Some of those lines flow into the petals in a way that suggests those petals are an illusion caused by the convergence of tangents and merely areas of stillness within a pattern of waves. The lines or pistils quiver endlessly like a harp string vibrating in such a way you see one primary string and several others at the same time. Perhaps they are echoes of cosmic or quantum strings.
Look closer and you will see that the petals seem to be joined by silver wire. Come even closer and you will the silver wire is multi-stranded. Here and there structures are attached to each strand and there are objects moving around those structures. You may also see shapes that suggest doors and gates, or mirrors, round, square, sealed, and open. Through these structures a variety of beings move. Some of them are humanoid and wear coverings suggesting uniforms. Others are not remotely humanoid, occasionally biped, and probably sentient.

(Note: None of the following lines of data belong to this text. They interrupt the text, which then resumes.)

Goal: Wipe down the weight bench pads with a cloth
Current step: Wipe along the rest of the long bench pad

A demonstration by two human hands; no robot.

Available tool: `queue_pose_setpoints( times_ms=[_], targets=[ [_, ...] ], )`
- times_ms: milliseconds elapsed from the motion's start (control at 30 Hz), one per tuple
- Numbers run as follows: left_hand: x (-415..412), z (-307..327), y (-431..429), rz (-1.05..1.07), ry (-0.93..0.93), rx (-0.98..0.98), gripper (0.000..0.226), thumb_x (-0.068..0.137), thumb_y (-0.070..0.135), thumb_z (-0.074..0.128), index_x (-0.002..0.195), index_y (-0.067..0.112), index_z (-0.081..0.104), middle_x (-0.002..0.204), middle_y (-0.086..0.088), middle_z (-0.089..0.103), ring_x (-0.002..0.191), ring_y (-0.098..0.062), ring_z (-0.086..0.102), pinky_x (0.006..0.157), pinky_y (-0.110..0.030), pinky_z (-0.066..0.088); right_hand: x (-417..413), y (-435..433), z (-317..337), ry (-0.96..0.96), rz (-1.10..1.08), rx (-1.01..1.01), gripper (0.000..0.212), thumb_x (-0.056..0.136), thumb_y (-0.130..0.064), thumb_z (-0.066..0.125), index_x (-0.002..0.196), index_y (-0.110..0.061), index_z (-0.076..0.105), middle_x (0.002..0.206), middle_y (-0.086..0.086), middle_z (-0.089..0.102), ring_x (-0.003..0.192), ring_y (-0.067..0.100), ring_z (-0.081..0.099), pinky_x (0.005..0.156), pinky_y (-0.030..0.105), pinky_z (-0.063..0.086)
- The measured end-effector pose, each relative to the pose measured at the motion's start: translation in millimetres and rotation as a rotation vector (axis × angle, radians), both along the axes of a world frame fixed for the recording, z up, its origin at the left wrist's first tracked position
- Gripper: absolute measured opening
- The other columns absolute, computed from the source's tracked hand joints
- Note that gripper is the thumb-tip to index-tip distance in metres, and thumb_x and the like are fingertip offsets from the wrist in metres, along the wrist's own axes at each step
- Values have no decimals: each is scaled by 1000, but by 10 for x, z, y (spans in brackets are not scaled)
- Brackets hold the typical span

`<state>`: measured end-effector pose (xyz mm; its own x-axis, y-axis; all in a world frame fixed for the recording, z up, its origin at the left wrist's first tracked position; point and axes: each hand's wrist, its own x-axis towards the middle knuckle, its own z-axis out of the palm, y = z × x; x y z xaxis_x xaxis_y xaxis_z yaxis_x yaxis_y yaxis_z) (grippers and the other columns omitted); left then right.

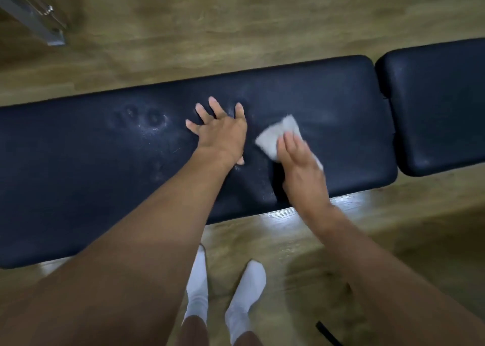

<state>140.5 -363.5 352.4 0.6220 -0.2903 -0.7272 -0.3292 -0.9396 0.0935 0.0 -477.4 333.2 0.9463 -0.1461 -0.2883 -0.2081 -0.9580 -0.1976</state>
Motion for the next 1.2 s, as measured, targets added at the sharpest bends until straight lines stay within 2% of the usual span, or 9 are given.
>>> queue_pose_setpoints(
  times_ms=[133, 200, 333, 533, 733, 867, 1000, 1100, 1200],
  targets=[
    [41, -25, -47, 16, 1, 10, 127, 66, 28, 87, 153, 23, -5, 153, -33, -15, 138, -59, -8, 103, -75, 14, 1329, -168, -118, -51, -119, -70, 53, 85, 3, 34, 138, 2, 32, 142, 18, 37, 127, 31, 38, 102, 37, 35],
    [44, -25, -46, 10, -7, 12, 126, 66, 27, 87, 153, 23, -4, 153, -33, -15, 137, -59, -9, 103, -76, 13, 1520, -231, -151, -29, -92, -88, 54, 88, 1, 36, 141, 3, 26, 147, 19, 31, 135, 30, 31, 111, 36, 29],
    [25, -41, -29, 10, -13, 3, 123, 68, 25, 86, 153, 22, -3, 152, -34, -15, 137, -60, -8, 102, -76, 14, 535, -167, -102, -10, -56, -19, 59, 89, 1, 21, 148, -4, 22, 157, 12, 20, 145, 27, 18, 119, 38, 16],
    [-4, -73, -31, -29, -49, 25, 123, 69, 32, 85, 152, 20, -5, 152, -37, -11, 136, -62, -5, 102, -76, 17, -799, 58, 129, 71, -63, 74, 69, 74, 9, 18, 137, 1, 45, 145, 16, 43, 134, 32, 43, 110, 46, 36],
    [22, -111, -41, -33, -50, 32, 124, 69, 32, 85, 152, 19, -5, 151, -38, -11, 136, -63, -5, 101, -76, 17, 589, -133, -38, -24, -79, 23, 58, 88, 3, 21, 146, 1, 26, 155, 17, 22, 144, 30, 20, 116, 41, 24],
    [33, -93, -48, -23, -40, 38, 125, 68, 31, 86, 152, 20, -5, 152, -36, -12, 136, -62, -6, 102, -76, 17, 1340, -301, -94, -56, -87, -18, 56, 87, 5, 33, 142, 2, 26, 151, 17, 27, 138, 30, 26, 113, 36, 26],
    [33, -66, -59, -6, -24, 35, 124, 68, 29, 86, 152, 22, -4, 152, -35, -14, 137, -60, -7, 103, -76, 16, 384, -221, -59, -29, -72, 19, 63, 86, 8, 27, 148, -2, 22, 157, 13, 19, 145, 30, 17, 119, 39, 17],
    [26, -54, -55, -8, -33, 41, 123, 69, 29, 85, 153, 21, -4, 152, -35, -13, 137, -60, -7, 103, -75, 16, -598, -123, 103, 37, -51, 45, 70, 75, 8, 20, 143, 0, 36, 151, 15, 34, 140, 33, 32, 114, 45, 31],
    [17, -46, -54, -11, -41, 39, 122, 69, 30, 85, 152, 21, -4, 152, -35, -13, 137, -60, -7, 103, -75, 16, -785, -143, 130, 115, -50, 64, 70, 74, 7, 17, 141, 1, 38, 150, 16, 36, 138, 34, 35, 113, 47, 33]
  ],
)
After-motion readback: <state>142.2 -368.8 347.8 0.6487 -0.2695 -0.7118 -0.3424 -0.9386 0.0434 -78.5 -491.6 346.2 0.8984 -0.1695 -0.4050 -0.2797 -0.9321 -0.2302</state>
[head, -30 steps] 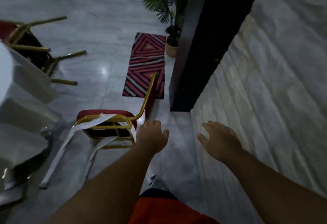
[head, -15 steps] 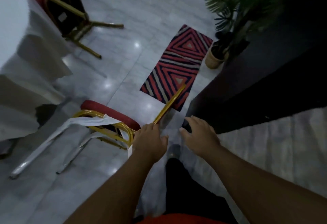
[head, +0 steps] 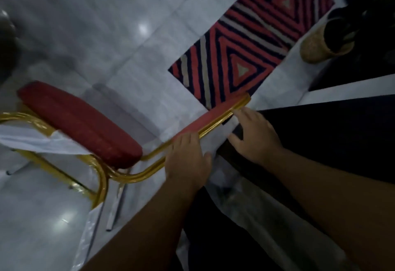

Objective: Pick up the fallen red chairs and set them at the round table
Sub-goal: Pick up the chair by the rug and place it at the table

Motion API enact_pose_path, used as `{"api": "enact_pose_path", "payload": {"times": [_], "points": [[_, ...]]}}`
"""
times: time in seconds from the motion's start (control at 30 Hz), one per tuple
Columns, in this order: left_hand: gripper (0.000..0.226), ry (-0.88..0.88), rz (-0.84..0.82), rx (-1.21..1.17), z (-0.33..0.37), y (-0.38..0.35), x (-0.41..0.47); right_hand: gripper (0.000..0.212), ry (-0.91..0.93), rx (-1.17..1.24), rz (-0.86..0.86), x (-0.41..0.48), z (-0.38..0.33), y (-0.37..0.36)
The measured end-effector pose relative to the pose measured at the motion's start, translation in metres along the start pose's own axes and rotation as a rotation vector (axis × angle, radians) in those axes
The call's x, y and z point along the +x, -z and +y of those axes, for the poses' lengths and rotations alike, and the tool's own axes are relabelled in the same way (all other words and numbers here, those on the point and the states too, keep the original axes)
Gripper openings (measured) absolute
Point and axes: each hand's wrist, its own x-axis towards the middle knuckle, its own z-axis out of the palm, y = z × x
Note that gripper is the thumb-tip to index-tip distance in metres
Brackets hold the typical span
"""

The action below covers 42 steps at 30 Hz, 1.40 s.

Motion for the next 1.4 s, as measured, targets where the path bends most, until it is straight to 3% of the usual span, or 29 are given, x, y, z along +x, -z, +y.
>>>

Two of the non humanoid beings, who were definitely not two-limbed but allegedly sentient, depending on who you asked, and what experiences they had previously with them, were being forcibly placed into an enclosure in one of these structures, being thrown within actually, to accompanying bellows of, “AND STAY IN THERE!” A force-field sealed the enclosure to the protesting yelps and argles of two peculiar beings.
The one who yelped was female and looked like a Standard Red Long haired dachshund of impeccable bloodlines and powerful elegance. She appeared to be the sort of dachshund that occupants of the darkest densest forests of central Europe, from the smallest hare up to massive wild boars, hide from, shivering, as they hear the pack sniffling after them. This variety of Terran canine, also hunts and stalks small dangerous (well to canid livers) items like chocolate Lamingtons and Anzac biscuits. They also do population control for edible pests, like rats, and their range of predation varies upwards in scale to much larger prey, like time lost dinosaurs, and those dragons of the kith and darkling kin, whose behaviour gave more honorable dragons a bad reputation, and possibly also bandersnatchi and even stranger beasts and brutes.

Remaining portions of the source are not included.